_Dataset_
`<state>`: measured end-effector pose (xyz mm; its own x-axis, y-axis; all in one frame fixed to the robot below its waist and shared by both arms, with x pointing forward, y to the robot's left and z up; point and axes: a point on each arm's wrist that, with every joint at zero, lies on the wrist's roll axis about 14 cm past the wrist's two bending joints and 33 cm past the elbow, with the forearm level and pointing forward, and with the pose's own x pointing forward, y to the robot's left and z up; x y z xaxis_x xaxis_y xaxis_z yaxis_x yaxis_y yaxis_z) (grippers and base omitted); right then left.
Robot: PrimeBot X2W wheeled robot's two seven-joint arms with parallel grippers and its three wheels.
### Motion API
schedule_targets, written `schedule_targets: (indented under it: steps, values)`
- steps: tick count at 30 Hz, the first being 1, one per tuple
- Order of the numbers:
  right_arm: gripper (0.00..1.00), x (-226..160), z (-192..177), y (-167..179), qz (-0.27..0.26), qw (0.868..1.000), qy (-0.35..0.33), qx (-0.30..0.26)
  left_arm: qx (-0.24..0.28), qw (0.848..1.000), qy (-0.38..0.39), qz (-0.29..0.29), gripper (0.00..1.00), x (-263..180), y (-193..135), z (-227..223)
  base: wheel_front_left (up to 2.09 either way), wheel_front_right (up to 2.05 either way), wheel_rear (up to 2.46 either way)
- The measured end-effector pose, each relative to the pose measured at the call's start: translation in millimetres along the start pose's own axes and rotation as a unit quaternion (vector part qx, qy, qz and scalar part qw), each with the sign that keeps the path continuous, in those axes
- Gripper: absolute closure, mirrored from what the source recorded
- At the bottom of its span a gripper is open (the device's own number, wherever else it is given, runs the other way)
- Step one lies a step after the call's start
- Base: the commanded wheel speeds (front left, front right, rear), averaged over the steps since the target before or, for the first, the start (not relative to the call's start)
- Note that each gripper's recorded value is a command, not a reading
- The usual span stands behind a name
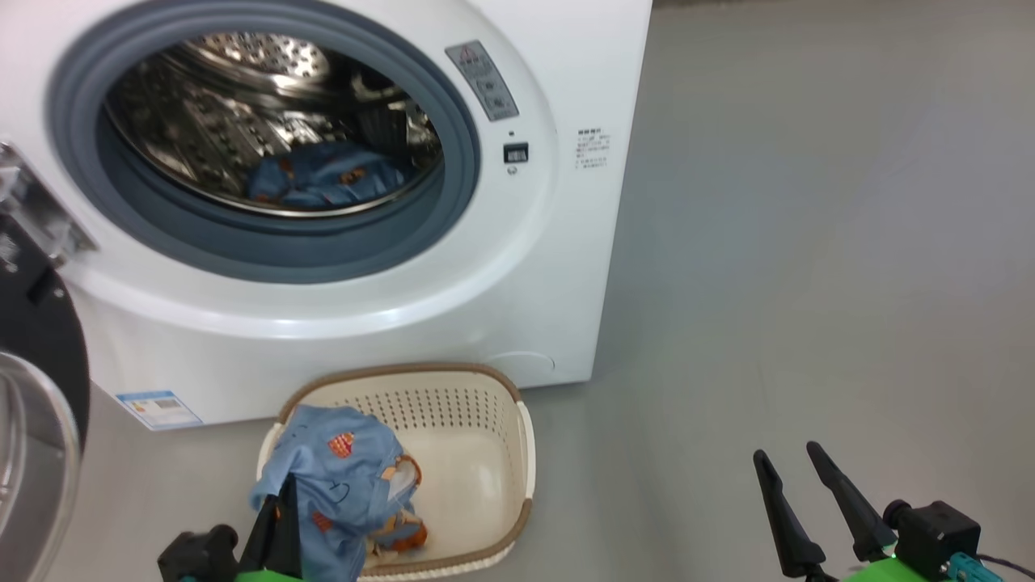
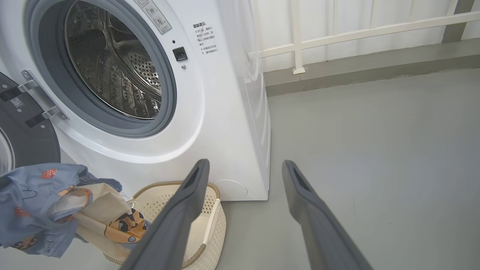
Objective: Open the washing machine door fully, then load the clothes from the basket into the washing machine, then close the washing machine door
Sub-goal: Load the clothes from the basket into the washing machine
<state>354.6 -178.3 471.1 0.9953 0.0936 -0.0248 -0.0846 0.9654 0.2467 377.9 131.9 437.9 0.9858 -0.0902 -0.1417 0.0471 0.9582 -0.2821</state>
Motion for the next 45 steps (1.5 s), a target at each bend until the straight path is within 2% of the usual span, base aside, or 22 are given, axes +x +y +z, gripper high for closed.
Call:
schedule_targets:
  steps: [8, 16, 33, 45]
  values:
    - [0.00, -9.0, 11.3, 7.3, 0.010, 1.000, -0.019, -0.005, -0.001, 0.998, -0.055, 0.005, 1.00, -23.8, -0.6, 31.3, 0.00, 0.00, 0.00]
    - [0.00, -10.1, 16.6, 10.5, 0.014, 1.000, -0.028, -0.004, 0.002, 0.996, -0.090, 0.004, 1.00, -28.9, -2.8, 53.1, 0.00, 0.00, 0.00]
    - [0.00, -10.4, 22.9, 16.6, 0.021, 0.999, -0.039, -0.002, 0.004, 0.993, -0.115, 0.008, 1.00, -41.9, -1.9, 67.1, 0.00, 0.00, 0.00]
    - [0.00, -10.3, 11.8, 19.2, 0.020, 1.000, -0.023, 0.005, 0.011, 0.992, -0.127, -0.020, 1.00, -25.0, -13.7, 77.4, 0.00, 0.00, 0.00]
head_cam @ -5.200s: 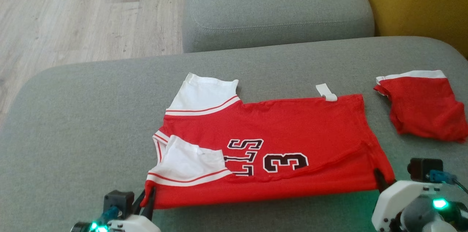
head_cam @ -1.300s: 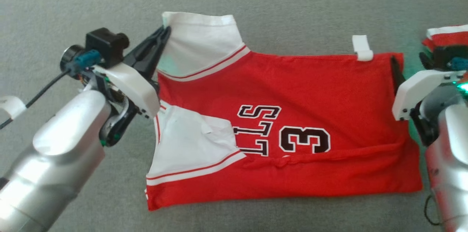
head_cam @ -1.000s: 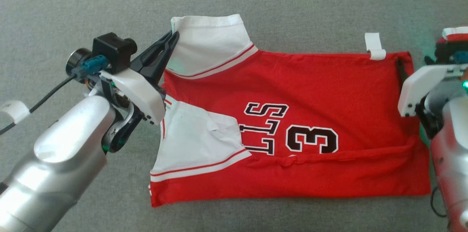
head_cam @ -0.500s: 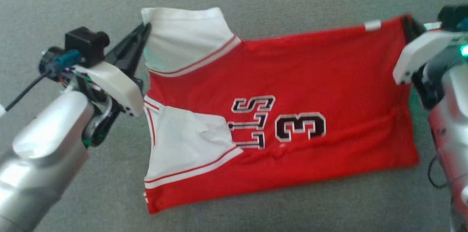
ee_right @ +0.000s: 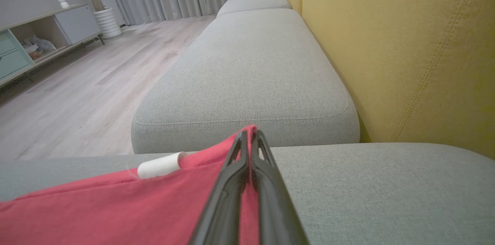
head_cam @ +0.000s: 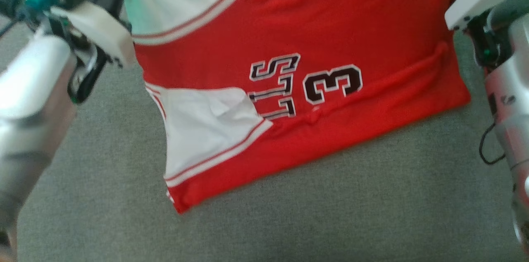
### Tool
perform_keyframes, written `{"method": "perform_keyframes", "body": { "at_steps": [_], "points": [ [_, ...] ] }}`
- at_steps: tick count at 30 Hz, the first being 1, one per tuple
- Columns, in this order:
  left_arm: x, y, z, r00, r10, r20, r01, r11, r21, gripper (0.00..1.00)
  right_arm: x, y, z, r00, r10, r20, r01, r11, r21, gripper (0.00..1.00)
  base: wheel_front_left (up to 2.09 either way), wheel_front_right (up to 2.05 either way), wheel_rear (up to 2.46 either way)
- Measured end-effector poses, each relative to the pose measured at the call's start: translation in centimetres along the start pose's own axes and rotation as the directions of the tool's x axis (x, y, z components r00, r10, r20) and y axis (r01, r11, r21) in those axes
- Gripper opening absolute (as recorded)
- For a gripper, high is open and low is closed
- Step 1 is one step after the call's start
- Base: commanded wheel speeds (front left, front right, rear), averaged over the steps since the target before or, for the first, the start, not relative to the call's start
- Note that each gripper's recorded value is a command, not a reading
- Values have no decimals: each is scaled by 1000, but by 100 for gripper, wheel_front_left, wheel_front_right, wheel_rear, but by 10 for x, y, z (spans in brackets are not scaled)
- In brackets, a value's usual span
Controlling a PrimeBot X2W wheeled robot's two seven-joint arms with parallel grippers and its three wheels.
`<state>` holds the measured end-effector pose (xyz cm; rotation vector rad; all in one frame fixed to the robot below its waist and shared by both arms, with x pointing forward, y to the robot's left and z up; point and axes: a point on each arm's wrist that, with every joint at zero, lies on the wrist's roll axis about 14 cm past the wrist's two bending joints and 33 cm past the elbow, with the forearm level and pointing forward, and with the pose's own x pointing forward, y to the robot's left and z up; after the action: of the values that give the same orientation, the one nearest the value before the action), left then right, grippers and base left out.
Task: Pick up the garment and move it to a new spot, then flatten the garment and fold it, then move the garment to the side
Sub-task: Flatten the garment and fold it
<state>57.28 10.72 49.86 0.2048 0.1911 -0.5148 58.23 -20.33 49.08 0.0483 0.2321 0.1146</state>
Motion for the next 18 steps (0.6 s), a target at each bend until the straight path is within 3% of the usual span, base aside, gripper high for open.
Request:
{"method": "perform_keyframes", "body": {
  "at_steps": [8,18],
  "points": [
    [25,28,36,990,57,128,-66,996,67,0,15,-8,6,1000,-20,11,20,1000,15,0,0,0,0],
    [36,21,43,989,36,143,-47,996,73,0,23,-1,13,999,0,51,0,1000,12,0,0,0,0]
  ]
}}
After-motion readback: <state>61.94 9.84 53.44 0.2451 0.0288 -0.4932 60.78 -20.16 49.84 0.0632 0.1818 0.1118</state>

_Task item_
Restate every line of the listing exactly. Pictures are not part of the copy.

_Solved exercise_
`<state>`: measured end-effector pose (xyz mm; its own x-axis, y-axis; all in one frame fixed to the robot below its waist and shared by both arms, with x pointing forward, y to the robot's left and z up; point and axes: a point on each arm's wrist that, with every joint at zero, lies on the wrist's roll axis about 14 cm past the wrist's two bending joints and 33 cm past the elbow, with the forearm level and pointing forward, and with the pose's own x pointing forward, y to the robot's left and z up; x y z xaxis_x xaxis_y xaxis_z yaxis_x yaxis_y yaxis_z) (grippers and base omitted); right then left.
Robot: PrimeBot X2W wheeled robot's two seven-joint arms with parallel grippers and its three wheels.
### Motion API
schedule_targets, written `schedule_targets: (indented under it: steps, values)`
- steps: tick count at 30 Hz, the first being 1, one per tuple
- Order of the numbers:
  right_arm: gripper (0.00..1.00), x (-226..160), z (-192..177), y (-167..179), qz (-0.27..0.26), qw (0.868..1.000), qy (-0.35..0.33), qx (-0.30..0.26)
  left_arm: qx (-0.24..0.28), qw (0.848..1.000), qy (-0.38..0.39), qz (-0.29..0.29), gripper (0.00..1.00), x (-263..180), y (-193..135), z (-227..223)
  base: wheel_front_left (up to 2.09 either way), wheel_front_right (up to 2.05 either way), wheel_rear (up to 2.46 either way)
- The measured end-effector pose, each relative to the pose measured at the call's start: translation in millimetres along the start pose's own axes and rotation as a unit quaternion (vector part qx, qy, qz and scalar part qw), each with the sign that keeps the path continuous, in those axes
- Gripper: absolute closure, mirrored from what the source recorded
- At the bottom of its span a gripper is open (the device's own number, wherever else it is given, runs the other way)
- Step one lies a step after the call's start
- Base: the commanded wheel speeds (front left, front right, rear), averaged over the steps since the target before or, for the first, the start (not relative to the call's start)
- Note that each gripper's recorded value is a command, not a reading
- The usual span stands behind a name
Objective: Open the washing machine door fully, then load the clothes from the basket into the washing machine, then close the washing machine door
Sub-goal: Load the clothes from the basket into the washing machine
<state>354.6 -178.3 471.1 0.9953 0.0936 -0.0248 -0.0846 0.9654 0.2467 377.9 131.9 437.9 0.9858 -0.0902 -0.1417 0.0471 0.9582 -0.2821</state>
Motion for the next 45 steps (1.5 s), a target at each bend until the straight path is within 2% of the usual span, base aside, or 22 are given, axes +x +y +z, gripper high for closed.
Call:
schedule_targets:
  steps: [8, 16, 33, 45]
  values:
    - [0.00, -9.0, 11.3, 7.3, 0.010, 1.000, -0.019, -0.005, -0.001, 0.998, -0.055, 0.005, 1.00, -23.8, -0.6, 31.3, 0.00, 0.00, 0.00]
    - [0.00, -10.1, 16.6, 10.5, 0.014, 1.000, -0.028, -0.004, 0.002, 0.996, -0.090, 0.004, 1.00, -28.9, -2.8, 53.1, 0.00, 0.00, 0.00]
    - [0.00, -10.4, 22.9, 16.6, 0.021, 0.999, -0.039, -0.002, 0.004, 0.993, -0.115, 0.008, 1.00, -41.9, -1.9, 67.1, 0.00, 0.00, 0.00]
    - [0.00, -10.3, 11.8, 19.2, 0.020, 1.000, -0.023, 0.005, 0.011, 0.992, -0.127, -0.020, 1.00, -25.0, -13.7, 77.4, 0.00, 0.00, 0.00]
head_cam @ -5.200s: 
head_cam @ -1.300s: 
head_cam @ -1.000s: 
head_cam @ -0.500s: 
ee_right @ +0.000s: 
head_cam @ +0.000s: 
### Tool
perform_keyframes, written `{"method": "perform_keyframes", "body": { "at_steps": [_], "points": [ [_, ...] ] }}`
- at_steps: tick count at 30 Hz, the first being 1, one per tuple
- Columns, in this order:
  left_arm: x, y, z, r00, r10, r20, r01, r11, r21, gripper (0.00..1.00)
  right_arm: x, y, z, r00, r10, r20, r01, r11, r21, gripper (0.00..1.00)
  base: wheel_front_left (up to 2.09 either way), wheel_front_right (up to 2.05 either way), wheel_rear (up to 2.46 either way)
- Measured end-effector poses, each relative to the pose measured at the call's start: translation in centimetres along the start pose's own axes and rotation as the directions of the tool's x axis (x, y, z components r00, r10, r20) and y axis (r01, r11, r21) in those axes
- Gripper opening absolute (as recorded)
- For a gripper, high is open and low is closed
- Step 1 is one step after the call's start
- Base: commanded wheel speeds (front left, front right, rear), averaged over the steps since the target before or, for the first, the start, not relative to the call's start
- Note that each gripper's recorded value is a command, not a reading
- Values have no decimals: each is scaled by 1000, but by 100 for gripper, wheel_front_left, wheel_front_right, wheel_rear, but by 10 for x, y, z (spans in brackets are not scaled)
- In brackets, a value's usual span
Controlling a PrimeBot X2W wheeled robot's two seven-joint arms with parallel grippers and its three wheels.
`<state>` holds the measured end-effector pose (xyz cm; rotation vector rad; all in one frame fixed to the robot below its waist and shared by both arms, with x pointing forward, y to the robot's left and z up; point and axes: a point on each arm's wrist that, with every joint at zero, lies on the wrist's roll axis about 14 cm past the wrist's two bending joints and 33 cm past the elbow, with the forearm level and pointing forward, and with the pose's own x pointing forward, y to the robot's left and z up; after the action: of the values that give the same orientation, the one nearest the value before the action), left then right, grippers and base left out.
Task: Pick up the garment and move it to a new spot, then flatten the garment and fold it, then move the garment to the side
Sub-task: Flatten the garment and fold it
<state>57.28 10.72 49.86 0.2048 0.1911 -0.5148 58.23 -20.33 49.08 0.0483 0.2321 0.1146</state>
Motion for the next 18 steps (0.6 s), a target at each bend until the straight path is within 3% of the usual span, base aside, gripper high for open.
Request:
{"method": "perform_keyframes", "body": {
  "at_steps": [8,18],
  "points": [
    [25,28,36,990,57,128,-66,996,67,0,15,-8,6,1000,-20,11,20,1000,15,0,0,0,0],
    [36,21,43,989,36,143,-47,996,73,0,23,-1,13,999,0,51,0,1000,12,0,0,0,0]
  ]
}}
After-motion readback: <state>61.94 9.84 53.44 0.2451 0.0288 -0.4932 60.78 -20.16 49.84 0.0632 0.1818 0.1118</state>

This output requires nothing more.